Las compañías de tren que operan en España (Renfe, Iryo y Ouigo) deberán abonar las indemnizaciones por retrasos que establece la normativa europea si eliminan sus «compromisos de puntualidad» debido a las limitaciones de velocidad impuestas por Adif en ciertos trayectos de alta velocidad, según ha indicado Facua-Consumidores en Acción en un comunicado.

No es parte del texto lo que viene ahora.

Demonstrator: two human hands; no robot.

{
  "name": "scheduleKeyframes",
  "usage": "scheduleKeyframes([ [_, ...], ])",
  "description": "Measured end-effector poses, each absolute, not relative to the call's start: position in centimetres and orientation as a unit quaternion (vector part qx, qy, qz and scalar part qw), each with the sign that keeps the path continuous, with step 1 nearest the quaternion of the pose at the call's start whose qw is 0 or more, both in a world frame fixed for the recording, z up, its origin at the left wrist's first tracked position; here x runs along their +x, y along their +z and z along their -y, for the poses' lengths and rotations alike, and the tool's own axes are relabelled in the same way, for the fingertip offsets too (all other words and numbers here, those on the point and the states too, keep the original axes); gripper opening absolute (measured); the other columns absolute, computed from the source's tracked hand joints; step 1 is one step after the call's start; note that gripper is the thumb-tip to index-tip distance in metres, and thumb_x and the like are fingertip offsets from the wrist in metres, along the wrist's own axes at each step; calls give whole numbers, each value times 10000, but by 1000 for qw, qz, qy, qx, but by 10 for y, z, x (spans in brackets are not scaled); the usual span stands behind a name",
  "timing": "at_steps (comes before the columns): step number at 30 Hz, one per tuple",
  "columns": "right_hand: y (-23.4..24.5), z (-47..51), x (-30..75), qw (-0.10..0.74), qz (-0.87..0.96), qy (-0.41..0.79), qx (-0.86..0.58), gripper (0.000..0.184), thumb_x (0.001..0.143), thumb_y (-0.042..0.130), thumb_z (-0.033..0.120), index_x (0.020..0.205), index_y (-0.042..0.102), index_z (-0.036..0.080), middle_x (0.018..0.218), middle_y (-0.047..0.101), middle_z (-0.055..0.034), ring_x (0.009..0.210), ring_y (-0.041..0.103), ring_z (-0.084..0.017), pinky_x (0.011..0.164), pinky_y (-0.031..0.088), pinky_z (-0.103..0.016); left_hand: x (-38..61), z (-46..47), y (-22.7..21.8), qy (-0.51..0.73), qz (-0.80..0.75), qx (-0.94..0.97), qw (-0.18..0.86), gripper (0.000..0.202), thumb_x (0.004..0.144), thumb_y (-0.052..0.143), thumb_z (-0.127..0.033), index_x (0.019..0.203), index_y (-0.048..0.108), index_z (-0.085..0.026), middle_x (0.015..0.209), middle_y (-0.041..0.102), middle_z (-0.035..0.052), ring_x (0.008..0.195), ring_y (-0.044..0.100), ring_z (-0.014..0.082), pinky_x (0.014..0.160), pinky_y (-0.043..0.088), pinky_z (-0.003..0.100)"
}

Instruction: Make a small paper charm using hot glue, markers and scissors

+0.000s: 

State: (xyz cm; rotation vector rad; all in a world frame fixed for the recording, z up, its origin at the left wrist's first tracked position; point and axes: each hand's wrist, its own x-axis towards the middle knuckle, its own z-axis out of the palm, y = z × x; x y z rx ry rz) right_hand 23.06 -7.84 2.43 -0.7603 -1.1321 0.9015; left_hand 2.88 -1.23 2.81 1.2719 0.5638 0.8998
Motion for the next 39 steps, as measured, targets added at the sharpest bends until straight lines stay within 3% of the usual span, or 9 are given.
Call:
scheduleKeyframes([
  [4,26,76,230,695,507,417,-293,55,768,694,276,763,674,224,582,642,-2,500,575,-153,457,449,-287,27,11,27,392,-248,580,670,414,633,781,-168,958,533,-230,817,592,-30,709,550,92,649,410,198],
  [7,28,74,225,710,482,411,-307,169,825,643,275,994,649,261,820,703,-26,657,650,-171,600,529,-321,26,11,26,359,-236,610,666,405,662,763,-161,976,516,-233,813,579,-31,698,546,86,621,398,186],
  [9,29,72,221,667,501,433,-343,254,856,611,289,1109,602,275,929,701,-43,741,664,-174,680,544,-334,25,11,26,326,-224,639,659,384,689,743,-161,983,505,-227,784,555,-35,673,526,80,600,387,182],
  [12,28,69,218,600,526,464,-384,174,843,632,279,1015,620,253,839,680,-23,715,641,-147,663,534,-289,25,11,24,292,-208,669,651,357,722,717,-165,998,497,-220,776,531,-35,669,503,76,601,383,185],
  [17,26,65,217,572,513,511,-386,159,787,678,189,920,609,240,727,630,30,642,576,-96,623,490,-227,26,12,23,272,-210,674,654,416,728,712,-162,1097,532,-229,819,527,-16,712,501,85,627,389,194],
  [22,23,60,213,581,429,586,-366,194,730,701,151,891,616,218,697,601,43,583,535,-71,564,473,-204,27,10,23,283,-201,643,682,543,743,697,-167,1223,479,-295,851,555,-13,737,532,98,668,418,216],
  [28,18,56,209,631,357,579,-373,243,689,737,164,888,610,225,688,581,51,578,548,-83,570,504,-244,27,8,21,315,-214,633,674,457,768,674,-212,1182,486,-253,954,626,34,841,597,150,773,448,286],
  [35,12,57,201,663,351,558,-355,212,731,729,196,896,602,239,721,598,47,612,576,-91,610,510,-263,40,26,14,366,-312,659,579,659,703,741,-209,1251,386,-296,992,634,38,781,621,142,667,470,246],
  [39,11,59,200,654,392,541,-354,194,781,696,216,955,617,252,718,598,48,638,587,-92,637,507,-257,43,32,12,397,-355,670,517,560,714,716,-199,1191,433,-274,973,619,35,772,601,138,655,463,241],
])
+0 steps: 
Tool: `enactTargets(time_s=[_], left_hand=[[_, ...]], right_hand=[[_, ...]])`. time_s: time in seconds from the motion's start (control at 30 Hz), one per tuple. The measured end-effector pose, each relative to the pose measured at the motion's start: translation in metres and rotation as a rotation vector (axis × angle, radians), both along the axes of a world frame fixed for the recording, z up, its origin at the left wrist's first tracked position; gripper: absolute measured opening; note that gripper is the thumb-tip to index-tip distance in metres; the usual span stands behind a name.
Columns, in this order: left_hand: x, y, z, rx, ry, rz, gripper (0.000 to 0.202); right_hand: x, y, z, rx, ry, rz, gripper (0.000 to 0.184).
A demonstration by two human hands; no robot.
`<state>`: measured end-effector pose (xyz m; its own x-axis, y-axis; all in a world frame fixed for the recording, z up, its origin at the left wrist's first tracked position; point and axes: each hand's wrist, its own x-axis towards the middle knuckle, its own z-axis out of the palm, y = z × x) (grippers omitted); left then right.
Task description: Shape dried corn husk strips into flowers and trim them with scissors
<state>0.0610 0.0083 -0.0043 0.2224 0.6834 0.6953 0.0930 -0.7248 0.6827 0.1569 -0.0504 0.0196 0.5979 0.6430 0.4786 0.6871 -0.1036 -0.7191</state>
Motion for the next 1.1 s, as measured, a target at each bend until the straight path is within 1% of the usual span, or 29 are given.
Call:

La organización de consumidores ha alertado que las limitaciones de velocidad implementadas por Adif a raíz de un accidente no pueden ser consideradas como excepciones según la normativa europea, que podría eximir a las compañías del deber de entregar estas compensaciones.
Tras el accidente ferroviario de Adamuz, Iryo decidió suspender «las políticas habituales de compensaciones por retraso» para los billetes comprados a partir del 28 de enero en los trayectos entre Madrid y Barcelona, y Madrid y Valencia, justificando que los retrasos son «ajenos a la responsabilidad del operador».
No obstante, Facua recuerda que, a pesar de que Iryo y las otras compañías puedan modificar sus políticas de indemnización, están obligadas a cumplir con los compromisos mínimos establecidos por la normativa europea.
Compensaciones según la normativa europea
En este sentido, el artículo 19 de la normativa indica que en caso de un retraso de entre 60 y 119 minutos, el pasajero debe ser indemnizado con el 25% del precio del billete, y esta compensación asciende al 50% si el retraso es igual o superior a los 120 minutos.
Además, la obligatoriedad de esta indemnización está condicionada a que la compañía ferroviaria no haya reintegrado directamente el importe total del billete al pasajero afectado.